Panetta brought two of the agency’s bin Laden team leaders to the Oval Office. They handed Obama classified pictures and maps and walked him through the material. What had first intrigued them was the compound itself. Unlike most homes in that affluent neighborhood, it did not have Internet or phone connections. The walls were unusually high, topped by two feet of barbed wire. There was no way to see inside the house itself, from the ground or from above. The agency had learned that the compound was home not only to Ibrahim Ahmed’s family but to his brother Abrar’s family as well. They went by assumed names: Ahmed called himself Arshad Khan, and the brother went by Tariq Khan. They had never been wealthy, but their accommodations were expensive. The brothers were also wary. They burned their trash on-site. None of their children attended school. In telephone calls to distant family members, always made from locations away from the compound itself, they lied about where they were living. The C.I.A. has been known to misinterpret many things, but one thing it recognizes is high operational security.

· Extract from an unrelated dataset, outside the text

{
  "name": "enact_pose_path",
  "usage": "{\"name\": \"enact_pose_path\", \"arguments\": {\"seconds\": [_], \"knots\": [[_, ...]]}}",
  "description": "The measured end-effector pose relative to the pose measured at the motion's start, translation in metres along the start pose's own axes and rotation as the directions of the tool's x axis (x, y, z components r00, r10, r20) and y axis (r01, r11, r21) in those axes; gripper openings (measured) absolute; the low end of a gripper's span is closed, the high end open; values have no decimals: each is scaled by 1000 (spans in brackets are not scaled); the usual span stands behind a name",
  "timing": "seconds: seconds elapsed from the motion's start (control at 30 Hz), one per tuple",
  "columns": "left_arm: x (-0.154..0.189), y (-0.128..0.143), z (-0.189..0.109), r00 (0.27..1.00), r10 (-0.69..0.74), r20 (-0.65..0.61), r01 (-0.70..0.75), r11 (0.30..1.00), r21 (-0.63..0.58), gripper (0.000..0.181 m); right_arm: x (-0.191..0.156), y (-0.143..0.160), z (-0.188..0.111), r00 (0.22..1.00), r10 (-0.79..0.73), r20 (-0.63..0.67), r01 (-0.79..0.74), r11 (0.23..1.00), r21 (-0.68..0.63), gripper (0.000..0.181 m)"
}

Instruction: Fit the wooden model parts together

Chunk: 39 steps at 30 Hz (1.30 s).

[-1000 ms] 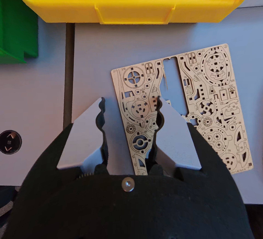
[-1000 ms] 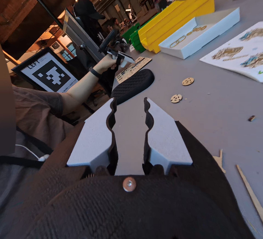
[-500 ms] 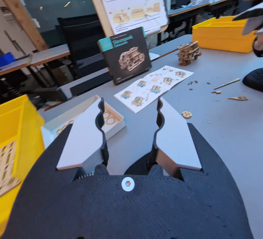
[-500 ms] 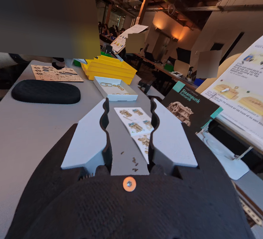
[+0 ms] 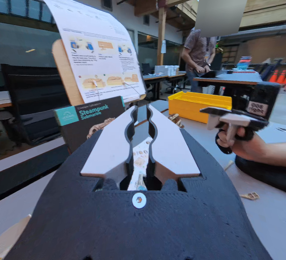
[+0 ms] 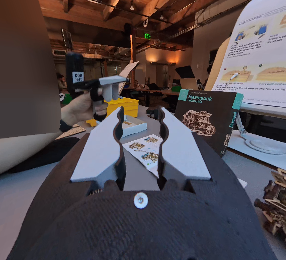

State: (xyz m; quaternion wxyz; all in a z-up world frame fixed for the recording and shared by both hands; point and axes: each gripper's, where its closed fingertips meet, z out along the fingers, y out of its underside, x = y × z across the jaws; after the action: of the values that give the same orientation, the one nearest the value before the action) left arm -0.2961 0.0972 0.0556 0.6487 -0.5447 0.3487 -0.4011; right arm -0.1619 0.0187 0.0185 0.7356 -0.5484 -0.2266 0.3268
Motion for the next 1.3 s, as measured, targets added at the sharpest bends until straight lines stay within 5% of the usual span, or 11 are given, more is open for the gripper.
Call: {"name": "enact_pose_path", "arguments": {"seconds": [0.03, 0.33, 0.63, 1.3], "knots": [[3, 14, -2, 1000, 11, -21, -12, 999, -46, 4, 4, 1, -1, 1000, 27, -6, -27, 1000, 10, 42], [52, 107, -37, 917, -57, -395, -145, 875, -462, 2, 28, 16, -3, 999, 39, -34, -40, 999, -28, 38], [48, 179, -67, 908, -30, -417, -315, 606, -730, 37, 17, 23, 1, 1000, -10, 7, 10, 998, -66, 37], [45, 202, -78, 884, 49, -464, -426, 491, -760, 39, 19, 35, 3, 998, 55, 25, -52, 992, -119, 35]]}}
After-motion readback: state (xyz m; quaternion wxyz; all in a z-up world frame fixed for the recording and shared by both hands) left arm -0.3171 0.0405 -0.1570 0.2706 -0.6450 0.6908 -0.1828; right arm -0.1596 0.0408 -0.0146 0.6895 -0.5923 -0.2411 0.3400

The agency had been investigating the compound quietly, taking pictures from above and collecting information on the ground. That and telephone intercepts had produced two discoveries.

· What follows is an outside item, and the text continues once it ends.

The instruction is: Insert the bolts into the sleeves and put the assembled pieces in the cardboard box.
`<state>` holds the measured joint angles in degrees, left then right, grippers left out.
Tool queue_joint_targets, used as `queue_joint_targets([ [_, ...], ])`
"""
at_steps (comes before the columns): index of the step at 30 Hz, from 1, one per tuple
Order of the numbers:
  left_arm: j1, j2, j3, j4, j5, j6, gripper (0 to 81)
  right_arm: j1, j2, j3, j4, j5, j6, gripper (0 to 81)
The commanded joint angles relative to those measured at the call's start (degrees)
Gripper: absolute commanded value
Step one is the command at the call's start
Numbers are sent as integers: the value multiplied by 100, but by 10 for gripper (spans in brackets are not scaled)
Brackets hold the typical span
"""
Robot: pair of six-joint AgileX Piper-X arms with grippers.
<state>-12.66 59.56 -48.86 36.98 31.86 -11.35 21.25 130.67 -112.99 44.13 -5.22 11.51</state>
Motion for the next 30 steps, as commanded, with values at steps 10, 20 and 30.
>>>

The first was that living inside the compound on the upper two floors of the central building was a third family. Neighbors in Abbottabad who knew of the Khan brothers were not aware of this third family. The second discovery was that Ahmed still worked for al-Qaeda. Though he was known to have been close to bin Laden years earlier, the agency had no proof that he had retained the connection. But in a telephone conversation with an old friend that summer, a call the C.I.A. monitored, Ahmed was peppered with the standard questions, “What are you doing now? What are you up to?” Ahmed at first didn’t answer. But his friend was insistent, and so he finally gave in, albeit cryptically, explaining, “I’m with the same ones as before.” His friend said, “May Allah be with you,” and quickly dropped the subject. That suggested that whoever Ahmed and his brother were minding in that house was a top al-Qaeda figure.

Those were the new facts presented to the president. “This is the best lead that we have seen since Tora Bora,” said one of the team members. Thinking back on the moment during a long Oval Office conversation, Obama recalled being guarded, “not particularly optimistic.” He found the information intriguing, but only in a general way. The connection to bin Laden was tenuous. Still, he encouraged Panetta and his team to press on. He wanted to nail down the identity of whoever was living upstairs. He also wanted a “close hold” on the information. They were not to let others know about it. They were definitely not to tell Pakistan.